Two memory layers, not one

The fact store answers precise questions ("what's the user's city?"). But some things are fuzzy — the shape of a long conversation, an ongoing decision, the tone the user prefers in practice. That's what a rolling summary is for. It's the cheapest memory layer from the drip's lab: durable and small, but lossy as it's re-summarized.

We run both.

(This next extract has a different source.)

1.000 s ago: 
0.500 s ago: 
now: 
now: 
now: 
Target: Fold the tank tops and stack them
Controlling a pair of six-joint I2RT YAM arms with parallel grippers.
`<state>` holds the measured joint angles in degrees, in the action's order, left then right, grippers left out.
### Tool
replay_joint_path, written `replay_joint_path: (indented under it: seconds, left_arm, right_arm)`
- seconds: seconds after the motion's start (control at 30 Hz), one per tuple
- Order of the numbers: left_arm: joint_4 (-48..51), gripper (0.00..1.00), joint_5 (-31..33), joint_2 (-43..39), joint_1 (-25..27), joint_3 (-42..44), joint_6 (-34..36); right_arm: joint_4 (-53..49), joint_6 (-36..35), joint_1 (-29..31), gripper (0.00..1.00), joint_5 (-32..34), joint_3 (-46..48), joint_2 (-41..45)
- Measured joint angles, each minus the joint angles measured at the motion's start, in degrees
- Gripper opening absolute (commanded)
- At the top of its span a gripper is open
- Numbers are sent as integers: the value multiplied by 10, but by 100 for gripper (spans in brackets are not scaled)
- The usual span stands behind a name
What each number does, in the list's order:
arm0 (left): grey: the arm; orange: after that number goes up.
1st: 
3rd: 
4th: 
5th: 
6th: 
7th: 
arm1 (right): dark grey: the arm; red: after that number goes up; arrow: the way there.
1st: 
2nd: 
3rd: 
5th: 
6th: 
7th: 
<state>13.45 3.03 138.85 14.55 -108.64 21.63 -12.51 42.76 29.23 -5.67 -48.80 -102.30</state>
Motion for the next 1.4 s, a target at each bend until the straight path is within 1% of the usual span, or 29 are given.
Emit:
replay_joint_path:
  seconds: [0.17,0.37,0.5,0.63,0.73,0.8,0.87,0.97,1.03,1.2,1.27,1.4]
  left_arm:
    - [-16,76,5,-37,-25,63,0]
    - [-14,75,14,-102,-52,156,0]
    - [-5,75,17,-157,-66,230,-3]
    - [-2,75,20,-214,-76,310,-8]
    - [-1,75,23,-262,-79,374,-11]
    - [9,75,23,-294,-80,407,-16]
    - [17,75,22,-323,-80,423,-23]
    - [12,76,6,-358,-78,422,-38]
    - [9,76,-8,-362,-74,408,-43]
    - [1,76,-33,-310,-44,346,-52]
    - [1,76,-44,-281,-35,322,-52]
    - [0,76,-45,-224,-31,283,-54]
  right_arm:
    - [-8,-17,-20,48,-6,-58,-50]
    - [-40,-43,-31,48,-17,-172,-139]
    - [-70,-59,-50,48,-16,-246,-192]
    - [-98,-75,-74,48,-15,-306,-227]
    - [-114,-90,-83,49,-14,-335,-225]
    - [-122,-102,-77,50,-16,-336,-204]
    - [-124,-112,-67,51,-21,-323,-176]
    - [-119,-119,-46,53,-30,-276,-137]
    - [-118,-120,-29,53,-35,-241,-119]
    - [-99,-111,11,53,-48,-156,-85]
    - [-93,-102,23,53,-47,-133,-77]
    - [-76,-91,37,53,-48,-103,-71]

Facts for the sharp, updatable stuff; a summary for the ambient context.

Summarize a session

SUMMARIZE_PROMPT = """Summarize this session in 2-3 sentences.
Preserve any durable facts, decisions, and the user's stated preferences.
Be concise; drop small talk.
 
Session transcript:
{turns}"""
 
def summarize_session(con, session: int, turns: list[str]) -> str:
    transcript = "\n".join(turns)
    r = ollama.chat(
        model=CHAT_MODEL,
        messages=[{"role": "user",
                   "content": SUMMARIZE_PROMPT.format(turns=transcript)}],
    )
    summary = r["message"]["content"].strip()
    con.execute(
        "INSERT OR REPLACE INTO summaries(session, text) VALUES(?, ?)",
        (session, summary),
    )
    con.commit()
    return summary
 
def recent_summaries(con, limit: int = 3) -> str:
    rows = con.execute(
        "SELECT text FROM summaries ORDER BY session DESC LIMIT ?", (limit,)
    ).fetchall()
    return "\n".join(t for (t,) in reversed(rows))

INSERT OR REPLACE keys on session, so re-summarizing a session overwrites its summary rather than duplicating it.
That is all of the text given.